> _Task description_
Using the listing below, please print exactly the lines from the one with "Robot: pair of" through the one with "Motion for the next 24". Leave out every picture.

> _Information provided_
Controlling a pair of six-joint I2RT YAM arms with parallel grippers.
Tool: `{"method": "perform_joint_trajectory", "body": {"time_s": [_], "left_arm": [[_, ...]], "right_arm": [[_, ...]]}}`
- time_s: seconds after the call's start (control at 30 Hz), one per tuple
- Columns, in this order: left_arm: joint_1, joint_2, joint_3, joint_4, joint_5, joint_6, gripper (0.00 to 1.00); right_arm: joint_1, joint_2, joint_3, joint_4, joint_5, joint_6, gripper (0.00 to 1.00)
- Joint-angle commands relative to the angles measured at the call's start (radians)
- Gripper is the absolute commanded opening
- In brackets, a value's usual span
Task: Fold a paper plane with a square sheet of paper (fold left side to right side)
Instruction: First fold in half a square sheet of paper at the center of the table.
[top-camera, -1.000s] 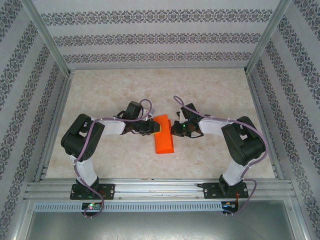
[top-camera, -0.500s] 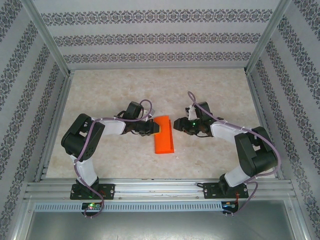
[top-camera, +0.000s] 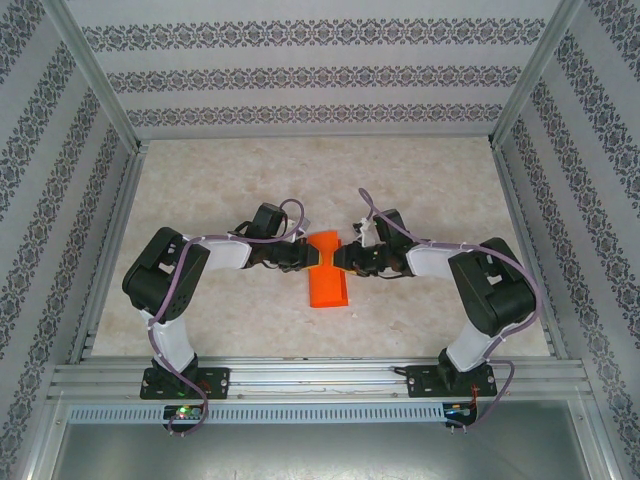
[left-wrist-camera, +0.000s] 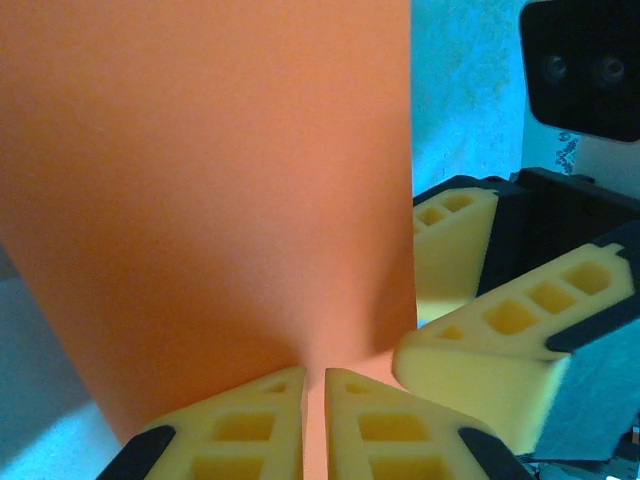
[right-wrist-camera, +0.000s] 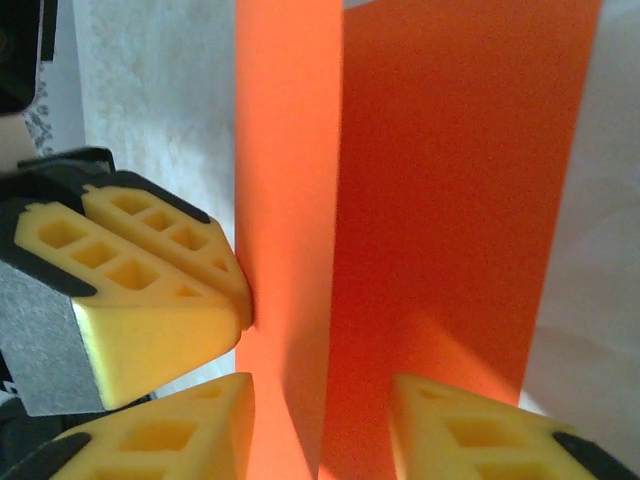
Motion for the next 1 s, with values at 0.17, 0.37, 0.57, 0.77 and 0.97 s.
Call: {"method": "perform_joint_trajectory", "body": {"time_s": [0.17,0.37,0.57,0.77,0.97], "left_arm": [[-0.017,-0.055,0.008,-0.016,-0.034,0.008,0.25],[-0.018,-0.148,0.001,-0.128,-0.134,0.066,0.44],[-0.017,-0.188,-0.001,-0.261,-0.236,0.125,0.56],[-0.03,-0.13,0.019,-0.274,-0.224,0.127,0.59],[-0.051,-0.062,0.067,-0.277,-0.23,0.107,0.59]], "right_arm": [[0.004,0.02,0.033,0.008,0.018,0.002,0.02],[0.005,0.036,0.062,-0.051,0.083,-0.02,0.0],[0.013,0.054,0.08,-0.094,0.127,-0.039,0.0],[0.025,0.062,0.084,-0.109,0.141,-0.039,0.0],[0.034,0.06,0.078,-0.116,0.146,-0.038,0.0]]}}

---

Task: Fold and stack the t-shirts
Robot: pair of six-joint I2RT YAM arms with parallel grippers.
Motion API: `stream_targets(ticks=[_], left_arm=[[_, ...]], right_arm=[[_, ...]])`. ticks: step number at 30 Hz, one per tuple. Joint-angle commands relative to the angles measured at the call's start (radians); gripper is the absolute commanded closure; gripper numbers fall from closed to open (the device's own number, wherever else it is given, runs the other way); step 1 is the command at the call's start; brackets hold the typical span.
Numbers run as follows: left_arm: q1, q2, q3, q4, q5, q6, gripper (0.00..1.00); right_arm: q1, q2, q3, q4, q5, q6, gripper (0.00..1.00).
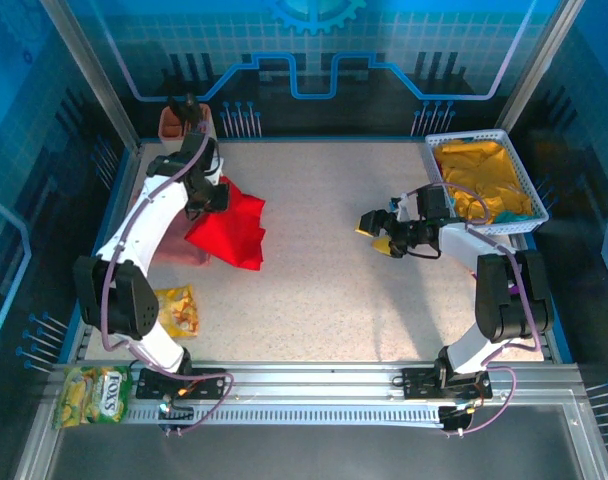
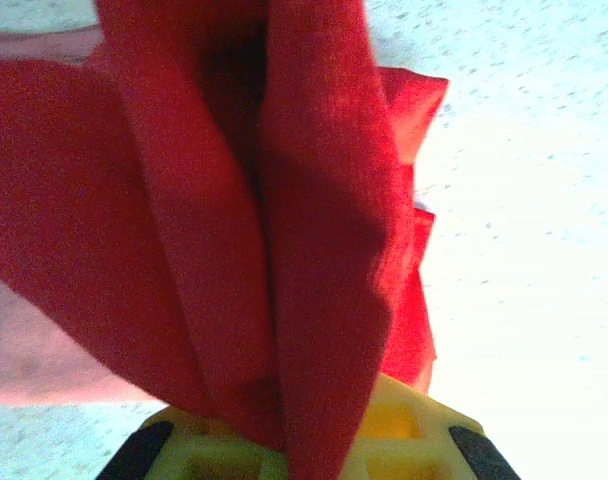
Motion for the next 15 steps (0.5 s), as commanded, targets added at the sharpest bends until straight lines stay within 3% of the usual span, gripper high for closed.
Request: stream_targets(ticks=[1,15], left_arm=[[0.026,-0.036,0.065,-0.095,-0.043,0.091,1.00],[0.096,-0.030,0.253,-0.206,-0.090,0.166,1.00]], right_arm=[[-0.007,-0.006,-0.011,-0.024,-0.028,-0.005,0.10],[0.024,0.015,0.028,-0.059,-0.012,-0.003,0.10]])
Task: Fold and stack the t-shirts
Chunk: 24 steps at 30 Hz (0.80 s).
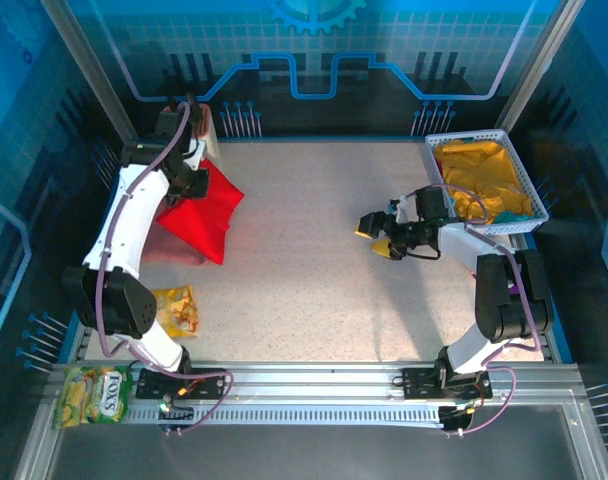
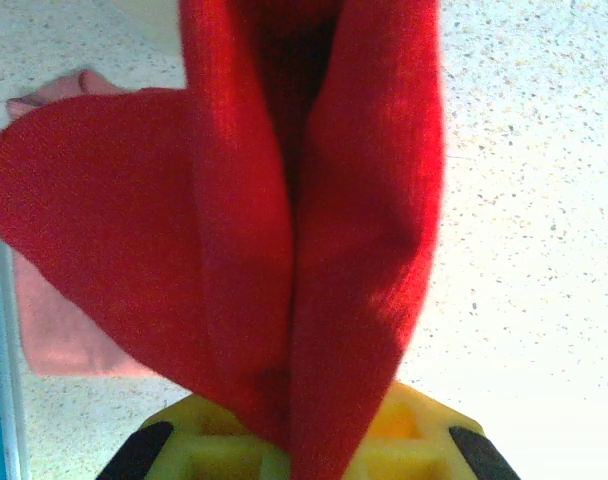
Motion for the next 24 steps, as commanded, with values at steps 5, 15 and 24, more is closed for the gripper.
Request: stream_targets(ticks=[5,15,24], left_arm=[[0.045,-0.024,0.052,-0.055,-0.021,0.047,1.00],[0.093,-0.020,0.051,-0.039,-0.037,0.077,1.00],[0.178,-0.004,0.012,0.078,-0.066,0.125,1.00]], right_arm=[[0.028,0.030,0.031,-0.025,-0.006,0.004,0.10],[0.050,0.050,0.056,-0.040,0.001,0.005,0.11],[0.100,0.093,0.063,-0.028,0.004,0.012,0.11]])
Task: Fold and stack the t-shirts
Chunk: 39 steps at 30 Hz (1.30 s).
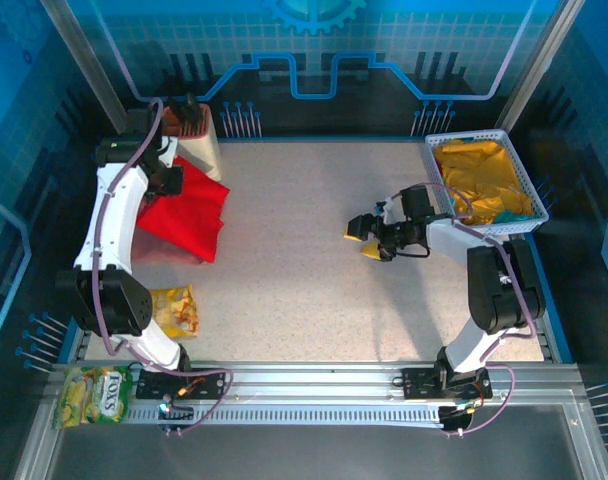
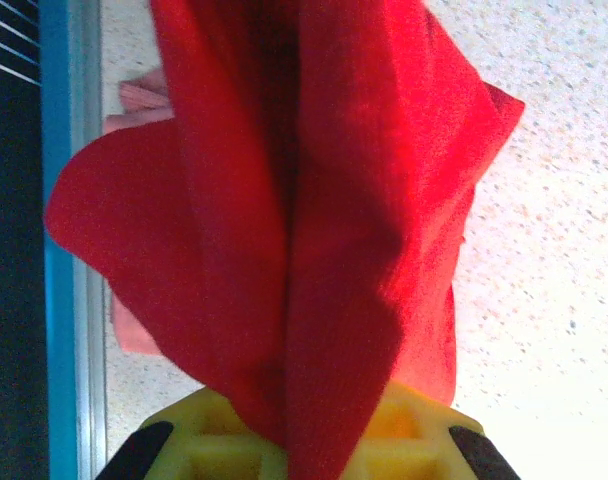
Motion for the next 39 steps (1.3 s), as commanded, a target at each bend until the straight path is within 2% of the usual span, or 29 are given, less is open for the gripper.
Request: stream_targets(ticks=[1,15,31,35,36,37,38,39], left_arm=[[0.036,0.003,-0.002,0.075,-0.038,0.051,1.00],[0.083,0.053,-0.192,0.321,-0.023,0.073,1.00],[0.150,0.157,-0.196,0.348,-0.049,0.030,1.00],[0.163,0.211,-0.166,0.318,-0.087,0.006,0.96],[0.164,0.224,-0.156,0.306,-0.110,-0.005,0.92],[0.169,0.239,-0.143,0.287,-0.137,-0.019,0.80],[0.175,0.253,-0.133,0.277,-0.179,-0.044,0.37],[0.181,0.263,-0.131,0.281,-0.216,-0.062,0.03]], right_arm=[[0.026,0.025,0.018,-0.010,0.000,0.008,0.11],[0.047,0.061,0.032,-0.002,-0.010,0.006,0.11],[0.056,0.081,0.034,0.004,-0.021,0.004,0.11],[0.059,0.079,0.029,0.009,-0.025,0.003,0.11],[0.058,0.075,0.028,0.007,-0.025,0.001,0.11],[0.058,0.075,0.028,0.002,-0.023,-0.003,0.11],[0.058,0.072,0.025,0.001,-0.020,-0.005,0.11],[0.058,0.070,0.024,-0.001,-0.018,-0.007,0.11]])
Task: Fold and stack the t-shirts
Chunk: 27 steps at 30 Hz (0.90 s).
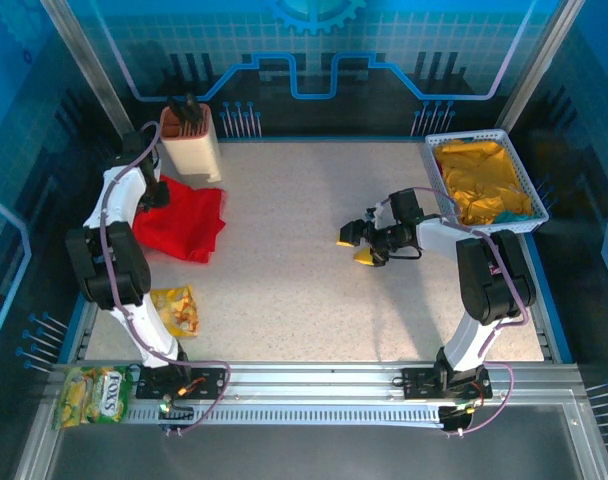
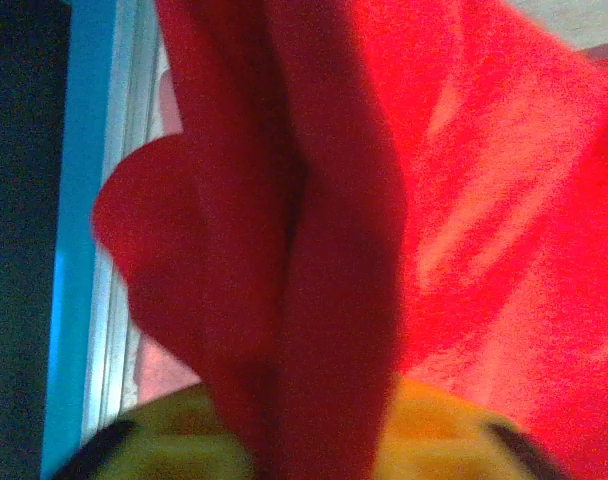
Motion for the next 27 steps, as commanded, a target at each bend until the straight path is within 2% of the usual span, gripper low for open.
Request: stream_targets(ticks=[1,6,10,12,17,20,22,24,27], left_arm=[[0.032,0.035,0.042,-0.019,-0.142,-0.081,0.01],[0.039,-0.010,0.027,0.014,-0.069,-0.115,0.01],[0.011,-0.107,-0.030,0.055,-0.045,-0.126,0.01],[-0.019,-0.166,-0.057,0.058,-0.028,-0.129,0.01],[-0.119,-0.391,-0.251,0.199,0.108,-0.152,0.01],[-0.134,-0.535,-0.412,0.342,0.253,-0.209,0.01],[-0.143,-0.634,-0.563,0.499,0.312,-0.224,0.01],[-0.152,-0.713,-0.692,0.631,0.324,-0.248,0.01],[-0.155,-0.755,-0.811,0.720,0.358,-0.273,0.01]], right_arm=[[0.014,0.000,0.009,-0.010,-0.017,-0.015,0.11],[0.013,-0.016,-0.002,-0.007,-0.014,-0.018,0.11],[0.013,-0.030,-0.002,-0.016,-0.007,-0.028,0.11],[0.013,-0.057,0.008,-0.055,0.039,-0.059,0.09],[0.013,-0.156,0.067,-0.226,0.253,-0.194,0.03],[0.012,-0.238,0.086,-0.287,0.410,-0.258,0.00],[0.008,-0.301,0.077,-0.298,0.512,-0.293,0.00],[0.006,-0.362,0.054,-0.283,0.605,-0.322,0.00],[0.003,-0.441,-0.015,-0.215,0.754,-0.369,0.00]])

> _Result for this exercise_
Robot: pair of six-joint I2RT YAM arms with parallel grippers.
Motion API: `stream_targets(ticks=[_], left_arm=[[_, ...]], right_arm=[[_, ...]])`. ticks: step number at 30 Hz, one per tuple. Joint-angle commands relative to the angles measured at the call's start (radians); gripper is the absolute commanded closure; gripper numbers fall from closed to open (the device's own number, wherever else it is given, runs the other way); step 1 is the command at the call's start; brackets hold the typical span.
Numbers run as follows: left_arm: q1, q2, q3, q4, q5, q6, gripper (0.00..1.00); right_arm: q1, q2, q3, q4, q5, q6, gripper (0.00..1.00).
Motion for the next 15 steps (0.5 s), as commanded, targets added at the sharpest bends until straight lines stay within 3% of the usual span, gripper high for closed.
Request: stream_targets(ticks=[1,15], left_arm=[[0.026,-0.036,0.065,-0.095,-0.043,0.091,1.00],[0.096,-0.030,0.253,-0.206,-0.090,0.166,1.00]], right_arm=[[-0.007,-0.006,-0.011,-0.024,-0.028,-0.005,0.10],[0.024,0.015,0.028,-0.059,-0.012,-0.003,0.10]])
Task: Fold and stack the t-shirts
Chunk: 24 steps at 30 Hz (0.80 s).
Motion for the next 24 steps, as commanded, with values at steps 5, 15 and 24, more is closed for the gripper.

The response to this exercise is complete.